*Required action*:
For this listing, reproduce the line with "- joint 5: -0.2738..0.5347", the line with "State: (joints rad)", and the lines between, exactly as they stand. Leave out pictures and all other lines.

*Data supplied*:

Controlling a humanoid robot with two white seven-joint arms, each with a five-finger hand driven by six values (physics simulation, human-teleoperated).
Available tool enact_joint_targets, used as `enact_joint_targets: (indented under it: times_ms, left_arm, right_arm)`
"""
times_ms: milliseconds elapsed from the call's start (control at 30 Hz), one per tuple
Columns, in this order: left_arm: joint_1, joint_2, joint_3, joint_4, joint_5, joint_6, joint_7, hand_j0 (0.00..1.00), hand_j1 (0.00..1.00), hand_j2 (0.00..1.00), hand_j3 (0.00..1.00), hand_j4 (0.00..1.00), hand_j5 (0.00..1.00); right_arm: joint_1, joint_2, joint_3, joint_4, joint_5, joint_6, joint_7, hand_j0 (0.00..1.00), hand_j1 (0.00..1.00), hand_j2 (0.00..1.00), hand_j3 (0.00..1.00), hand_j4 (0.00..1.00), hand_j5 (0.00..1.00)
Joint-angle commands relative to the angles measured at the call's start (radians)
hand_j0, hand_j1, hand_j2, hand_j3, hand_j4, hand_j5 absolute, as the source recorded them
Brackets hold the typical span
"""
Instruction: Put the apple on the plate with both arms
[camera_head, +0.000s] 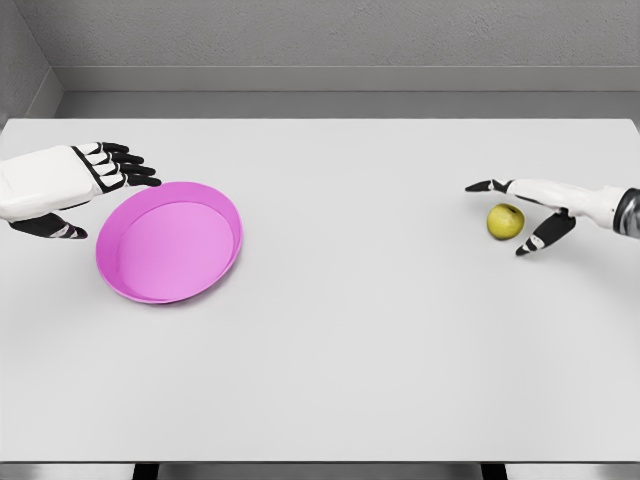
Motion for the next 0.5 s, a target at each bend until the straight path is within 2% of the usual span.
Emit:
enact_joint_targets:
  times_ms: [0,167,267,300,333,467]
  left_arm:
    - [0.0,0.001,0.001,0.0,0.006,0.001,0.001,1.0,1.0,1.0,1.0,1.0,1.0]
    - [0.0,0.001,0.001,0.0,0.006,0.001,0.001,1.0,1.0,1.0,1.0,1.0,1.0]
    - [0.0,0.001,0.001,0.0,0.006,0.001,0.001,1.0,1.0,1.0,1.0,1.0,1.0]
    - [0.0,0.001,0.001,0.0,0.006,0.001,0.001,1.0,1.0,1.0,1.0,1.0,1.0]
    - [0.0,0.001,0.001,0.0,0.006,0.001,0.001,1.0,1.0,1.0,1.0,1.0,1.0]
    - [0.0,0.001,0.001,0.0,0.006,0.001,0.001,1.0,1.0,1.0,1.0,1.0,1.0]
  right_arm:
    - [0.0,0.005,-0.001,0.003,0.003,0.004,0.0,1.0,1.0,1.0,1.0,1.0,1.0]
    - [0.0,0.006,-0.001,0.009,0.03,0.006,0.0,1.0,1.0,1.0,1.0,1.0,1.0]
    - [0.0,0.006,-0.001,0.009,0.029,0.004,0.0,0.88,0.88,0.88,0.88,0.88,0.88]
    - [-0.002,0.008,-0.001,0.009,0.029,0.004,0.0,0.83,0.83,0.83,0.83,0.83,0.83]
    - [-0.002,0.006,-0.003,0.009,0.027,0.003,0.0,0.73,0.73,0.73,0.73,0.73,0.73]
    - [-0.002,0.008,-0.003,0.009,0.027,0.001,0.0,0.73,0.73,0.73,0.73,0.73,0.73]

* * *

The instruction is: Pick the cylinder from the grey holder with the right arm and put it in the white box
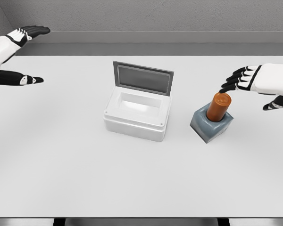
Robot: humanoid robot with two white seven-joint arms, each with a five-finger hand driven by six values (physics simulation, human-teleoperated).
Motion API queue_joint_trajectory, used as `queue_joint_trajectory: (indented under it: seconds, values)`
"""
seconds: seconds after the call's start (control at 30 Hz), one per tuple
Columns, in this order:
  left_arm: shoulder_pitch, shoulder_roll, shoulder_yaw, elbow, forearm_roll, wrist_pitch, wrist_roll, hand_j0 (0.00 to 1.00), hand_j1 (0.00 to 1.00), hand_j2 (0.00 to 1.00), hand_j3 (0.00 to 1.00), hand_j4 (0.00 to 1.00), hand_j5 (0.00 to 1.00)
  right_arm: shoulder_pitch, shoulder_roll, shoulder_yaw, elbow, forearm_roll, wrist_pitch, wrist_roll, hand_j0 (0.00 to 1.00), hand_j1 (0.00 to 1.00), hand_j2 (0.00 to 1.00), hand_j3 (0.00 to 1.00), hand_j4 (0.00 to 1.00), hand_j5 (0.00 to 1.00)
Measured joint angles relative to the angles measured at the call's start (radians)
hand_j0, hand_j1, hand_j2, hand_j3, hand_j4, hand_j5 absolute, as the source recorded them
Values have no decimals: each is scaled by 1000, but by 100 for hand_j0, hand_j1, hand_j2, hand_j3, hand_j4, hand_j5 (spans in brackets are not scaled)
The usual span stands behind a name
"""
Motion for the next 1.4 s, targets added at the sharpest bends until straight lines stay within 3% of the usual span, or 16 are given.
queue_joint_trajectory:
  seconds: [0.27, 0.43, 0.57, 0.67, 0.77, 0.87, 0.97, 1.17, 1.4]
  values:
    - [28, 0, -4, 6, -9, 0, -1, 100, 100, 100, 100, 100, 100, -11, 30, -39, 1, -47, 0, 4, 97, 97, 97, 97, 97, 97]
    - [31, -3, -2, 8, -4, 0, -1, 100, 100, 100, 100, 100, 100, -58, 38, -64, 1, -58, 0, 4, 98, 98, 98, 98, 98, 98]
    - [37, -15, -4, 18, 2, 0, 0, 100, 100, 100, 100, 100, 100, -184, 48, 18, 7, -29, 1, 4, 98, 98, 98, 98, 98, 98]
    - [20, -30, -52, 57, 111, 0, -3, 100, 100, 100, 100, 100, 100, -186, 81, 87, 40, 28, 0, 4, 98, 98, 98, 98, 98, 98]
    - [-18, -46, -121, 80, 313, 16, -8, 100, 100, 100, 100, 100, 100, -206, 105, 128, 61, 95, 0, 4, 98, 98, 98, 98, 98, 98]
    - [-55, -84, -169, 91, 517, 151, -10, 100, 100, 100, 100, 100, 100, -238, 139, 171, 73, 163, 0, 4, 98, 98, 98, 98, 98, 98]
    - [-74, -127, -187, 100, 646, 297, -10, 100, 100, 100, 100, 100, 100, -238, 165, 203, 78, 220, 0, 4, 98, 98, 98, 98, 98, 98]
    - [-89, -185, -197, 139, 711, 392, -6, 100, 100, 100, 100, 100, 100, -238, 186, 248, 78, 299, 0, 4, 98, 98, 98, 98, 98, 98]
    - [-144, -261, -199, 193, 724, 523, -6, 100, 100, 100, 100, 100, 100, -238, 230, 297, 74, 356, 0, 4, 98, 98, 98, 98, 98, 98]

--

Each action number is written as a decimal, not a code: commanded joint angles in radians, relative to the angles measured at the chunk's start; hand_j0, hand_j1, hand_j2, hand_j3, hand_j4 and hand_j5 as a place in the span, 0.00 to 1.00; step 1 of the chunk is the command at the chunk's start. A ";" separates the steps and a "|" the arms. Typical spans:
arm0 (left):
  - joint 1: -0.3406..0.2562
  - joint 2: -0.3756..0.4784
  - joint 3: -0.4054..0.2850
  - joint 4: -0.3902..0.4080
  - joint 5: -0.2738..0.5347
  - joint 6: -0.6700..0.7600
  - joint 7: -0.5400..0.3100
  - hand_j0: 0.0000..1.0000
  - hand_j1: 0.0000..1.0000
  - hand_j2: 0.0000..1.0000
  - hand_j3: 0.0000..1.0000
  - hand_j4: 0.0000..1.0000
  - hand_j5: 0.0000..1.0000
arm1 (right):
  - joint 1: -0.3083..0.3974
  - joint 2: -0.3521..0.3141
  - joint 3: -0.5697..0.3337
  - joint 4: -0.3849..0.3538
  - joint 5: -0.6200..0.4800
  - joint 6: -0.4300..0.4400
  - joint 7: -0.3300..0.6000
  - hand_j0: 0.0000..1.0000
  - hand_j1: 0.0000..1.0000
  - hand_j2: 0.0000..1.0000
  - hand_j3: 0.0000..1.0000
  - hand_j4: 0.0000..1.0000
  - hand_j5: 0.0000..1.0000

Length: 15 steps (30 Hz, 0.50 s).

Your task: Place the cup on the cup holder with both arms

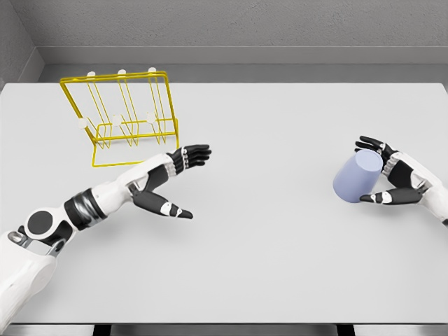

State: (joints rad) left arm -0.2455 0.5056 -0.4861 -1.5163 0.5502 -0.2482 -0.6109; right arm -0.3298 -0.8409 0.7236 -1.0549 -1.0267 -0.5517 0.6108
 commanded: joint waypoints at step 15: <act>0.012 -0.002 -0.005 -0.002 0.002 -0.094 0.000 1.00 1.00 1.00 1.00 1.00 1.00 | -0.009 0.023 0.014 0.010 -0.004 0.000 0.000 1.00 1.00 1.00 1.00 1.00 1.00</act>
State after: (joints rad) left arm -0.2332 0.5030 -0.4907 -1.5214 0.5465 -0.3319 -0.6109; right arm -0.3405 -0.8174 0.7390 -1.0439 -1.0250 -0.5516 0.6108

*Response for this exercise*:
  - joint 5: -0.2738..0.5347
  - joint 6: -0.6700..0.7600
  - joint 7: -0.5400..0.3100
  - hand_j0: 0.0000..1.0000
  - hand_j1: 0.0000..1.0000
  - hand_j2: 0.0000..1.0000
  - hand_j3: 0.0000..1.0000
  - hand_j4: 0.0000..1.0000
  - hand_j5: 0.0000..1.0000
arm1 (right):
  - joint 1: -0.3083..0.3974
  - joint 2: -0.3521..0.3141
  - joint 3: -0.5697..0.3337
  - joint 4: -0.3849..0.3538
  - joint 5: -0.6200..0.4800
  - joint 6: -0.4300..0.4400
  - joint 7: -0.3300..0.6000
  - hand_j0: 0.0000..1.0000
  - hand_j1: 0.0000..1.0000
  - hand_j2: 0.0000..1.0000
  - hand_j3: 0.0000..1.0000
  - hand_j4: 0.0000..1.0000
  - hand_j5: 0.0000..1.0000

Length: 15 steps (30 Hz, 0.50 s).

Your task: Place the cup on the cup holder with both arms


State: (joints rad) left arm -0.2455 0.5056 -0.4861 -1.5163 0.5502 -0.2482 -0.6109; right arm -0.3298 -0.8409 0.7236 -1.0549 -1.0267 -0.5517 0.6108

This finishes the output for the exercise.